Deseo que nos reconciliemos todos con todos y que nos demos la mano, que nos brindemos aliento, y fortifiquemos nuestras virtudes de bondad y solidaridad.

Deseo que seamos justos y esmerados en nuestras acciones, abiertos para recibir a otros, y ponderados en nuestros juicios.

Deseo que seamos leales a nuestros principios y a nuestra fe, a nuestras familias, a nuestro país. Que trabajemos honestamente y seamos reconocidos como promotores de paz y de futuro.

Deseo que volvamos a nuestros amigos olvidados y les abracemos en nuestro recuerdo. Deseo un pensamiento noble para los que nos dejaron, y elevar una oración al cielo por los que sufren.

Deseo recursos suficientes para que no haya pobreza. Deseo fortaleza para enfrentar las dificultades, y tenacidad para sacar adelante nuestros proyectos.

Deseo mejores medicinas para sanar a los que padecen, y aliento para curar almas tristes. Dulzura para los que no la encuentran y cariño para los que no lo reciben.

Deseo poseer el tiempo y regalarlo a quienes no tienen suficiente para dedicarlo a los suyos.

Deseo que los padres seamos guías de valores y fe, y los hijos, seres atentos y afectuosos con sus mayores. Que los acompañemos en sus logros y les soportemos en sus desengaños.

Deseo que queramos mucho a los ancianos que nos dieron lo mejor de sí.

Deseo que el mundo entero nos vea como un pueblo pacífico y unido. Que seamos ejemplo de armonía y rectitud, de fraternidad y concordia.

Deseo sembrar un arbolito de Navidad en los jardines de las casas. Que un pesebre alumbre los hogares de los venezolanos y que se canten aguinaldos al Niño Jesús.

Deseo que recemos por las intenciones generosas de conciliación. Por quienes dirigirán nuestro futuro como nación y por el bienestar de nuestra gente, dentro y fuera de Venezuela.

Deseo que los que se fueron a otros países, buscando un mejor destino, lo logren. Que no nos olviden, porque nosotros no los olvidamos. Pero deseo que regresen y nos cuenten sus vivencias, y nos regalen su experiencia en beneficio de todos. Y deseo que sepan que los esperamos con los brazos abiertos.

Deseo que todos los venezolanos de diferentes religiones nos demos un abrazo universal y nos regocijemos juntos, y compartamos la mesa.
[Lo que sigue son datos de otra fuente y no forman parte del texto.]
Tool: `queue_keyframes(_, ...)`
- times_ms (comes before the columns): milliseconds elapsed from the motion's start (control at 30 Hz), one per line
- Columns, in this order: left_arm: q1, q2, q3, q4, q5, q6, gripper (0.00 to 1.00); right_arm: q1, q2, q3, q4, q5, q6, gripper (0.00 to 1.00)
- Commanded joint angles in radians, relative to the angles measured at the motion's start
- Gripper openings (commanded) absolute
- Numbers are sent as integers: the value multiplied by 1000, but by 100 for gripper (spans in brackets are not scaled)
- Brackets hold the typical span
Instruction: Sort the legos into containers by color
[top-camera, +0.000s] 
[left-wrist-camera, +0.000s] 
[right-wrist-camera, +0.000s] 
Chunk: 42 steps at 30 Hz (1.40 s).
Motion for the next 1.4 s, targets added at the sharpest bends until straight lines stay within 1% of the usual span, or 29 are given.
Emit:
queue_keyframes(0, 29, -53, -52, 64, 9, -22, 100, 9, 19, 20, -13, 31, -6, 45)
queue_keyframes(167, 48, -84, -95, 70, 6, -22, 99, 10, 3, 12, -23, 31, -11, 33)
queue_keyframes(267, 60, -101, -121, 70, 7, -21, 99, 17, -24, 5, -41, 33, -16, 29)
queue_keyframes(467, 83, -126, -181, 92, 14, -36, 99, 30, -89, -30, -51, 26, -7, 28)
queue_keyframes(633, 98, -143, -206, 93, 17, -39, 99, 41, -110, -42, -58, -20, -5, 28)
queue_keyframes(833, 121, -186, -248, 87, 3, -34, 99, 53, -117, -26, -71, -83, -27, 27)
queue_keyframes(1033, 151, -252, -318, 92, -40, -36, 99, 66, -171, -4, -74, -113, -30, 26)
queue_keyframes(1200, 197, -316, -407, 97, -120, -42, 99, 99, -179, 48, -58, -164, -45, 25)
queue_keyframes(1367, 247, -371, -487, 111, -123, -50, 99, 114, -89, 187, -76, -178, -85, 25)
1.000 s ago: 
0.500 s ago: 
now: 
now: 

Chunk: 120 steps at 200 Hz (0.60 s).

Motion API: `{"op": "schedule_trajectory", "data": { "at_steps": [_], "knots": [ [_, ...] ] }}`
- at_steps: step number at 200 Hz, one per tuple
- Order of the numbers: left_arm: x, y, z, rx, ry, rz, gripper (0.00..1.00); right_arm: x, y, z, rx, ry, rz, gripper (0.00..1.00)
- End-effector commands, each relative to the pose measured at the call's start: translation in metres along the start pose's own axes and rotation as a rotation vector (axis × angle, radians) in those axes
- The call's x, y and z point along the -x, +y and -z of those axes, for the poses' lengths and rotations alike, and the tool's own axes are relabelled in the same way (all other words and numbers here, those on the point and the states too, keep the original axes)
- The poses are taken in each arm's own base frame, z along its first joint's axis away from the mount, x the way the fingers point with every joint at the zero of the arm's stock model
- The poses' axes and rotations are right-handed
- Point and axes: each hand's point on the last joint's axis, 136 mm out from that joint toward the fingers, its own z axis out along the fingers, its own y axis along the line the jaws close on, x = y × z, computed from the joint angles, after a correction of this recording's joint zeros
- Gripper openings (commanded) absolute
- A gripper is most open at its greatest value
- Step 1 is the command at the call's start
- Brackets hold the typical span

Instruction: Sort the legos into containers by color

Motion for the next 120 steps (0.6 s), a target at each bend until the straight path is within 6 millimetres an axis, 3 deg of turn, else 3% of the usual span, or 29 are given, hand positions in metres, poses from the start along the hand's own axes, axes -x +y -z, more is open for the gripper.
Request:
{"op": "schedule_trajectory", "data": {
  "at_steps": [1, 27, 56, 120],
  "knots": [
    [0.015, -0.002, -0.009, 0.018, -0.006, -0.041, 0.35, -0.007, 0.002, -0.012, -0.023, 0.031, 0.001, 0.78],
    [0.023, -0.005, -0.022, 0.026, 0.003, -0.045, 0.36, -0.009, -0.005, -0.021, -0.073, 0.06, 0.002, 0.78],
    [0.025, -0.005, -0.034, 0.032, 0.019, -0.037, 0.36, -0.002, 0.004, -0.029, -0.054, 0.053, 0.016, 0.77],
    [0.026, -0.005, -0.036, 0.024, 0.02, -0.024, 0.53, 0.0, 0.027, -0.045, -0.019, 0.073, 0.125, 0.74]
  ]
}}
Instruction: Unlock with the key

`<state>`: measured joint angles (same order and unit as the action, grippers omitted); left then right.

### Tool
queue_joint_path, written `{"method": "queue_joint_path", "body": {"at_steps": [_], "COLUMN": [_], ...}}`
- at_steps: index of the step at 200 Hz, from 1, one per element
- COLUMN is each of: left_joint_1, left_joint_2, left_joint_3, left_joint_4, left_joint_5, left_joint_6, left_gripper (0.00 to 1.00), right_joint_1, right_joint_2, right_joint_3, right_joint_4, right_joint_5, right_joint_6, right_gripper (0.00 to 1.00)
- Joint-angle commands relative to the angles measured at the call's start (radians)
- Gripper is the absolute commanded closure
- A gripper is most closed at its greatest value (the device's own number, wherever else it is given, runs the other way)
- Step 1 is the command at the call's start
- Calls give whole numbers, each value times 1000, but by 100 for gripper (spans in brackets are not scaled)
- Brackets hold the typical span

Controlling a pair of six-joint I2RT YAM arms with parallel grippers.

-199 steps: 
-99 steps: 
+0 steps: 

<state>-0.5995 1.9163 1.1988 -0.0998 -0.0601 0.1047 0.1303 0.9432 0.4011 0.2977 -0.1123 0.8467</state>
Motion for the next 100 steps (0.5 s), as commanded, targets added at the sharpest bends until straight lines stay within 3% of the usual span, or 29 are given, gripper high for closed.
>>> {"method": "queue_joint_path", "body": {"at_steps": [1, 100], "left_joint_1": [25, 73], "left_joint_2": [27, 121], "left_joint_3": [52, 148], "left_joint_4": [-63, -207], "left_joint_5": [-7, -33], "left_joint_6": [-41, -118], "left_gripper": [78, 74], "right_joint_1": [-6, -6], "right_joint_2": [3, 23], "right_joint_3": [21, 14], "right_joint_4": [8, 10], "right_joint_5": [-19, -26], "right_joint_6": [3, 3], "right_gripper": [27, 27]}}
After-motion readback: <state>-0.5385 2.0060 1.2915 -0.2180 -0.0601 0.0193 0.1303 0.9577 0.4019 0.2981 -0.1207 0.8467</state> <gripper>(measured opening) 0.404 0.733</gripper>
Deseo un juguete para cada muchachito venezolano, y cantarle cumpleaños feliz al recién nacido. Y deseo un cuatro para cantar villancicos.

Deseo que haga frío el veinticuatro de diciembre para abrazarnos calurosamente. Dar la bienvenida al Año Nuevo con fuegos artificiales amarillos, azules, rojos, y ver la estrella de Belén convertida en Cruz del Ávila iluminándonos.

Deseo que seamos agradecidos por todas las cosas buenas que recibimos, y por las que no lo son tanto, porque nos fortalecen.

Deseo, sobre todas las cosas, que nos encontremos en nuestro interior con el niño que llevamos dentro, que nos regala inocencia, que nos limpia el alma, que nos enternece la Nochebuena.

Deseo un estuche grande para llenarlo de esperanzas y regalar sonrisas y amor con mis deseos.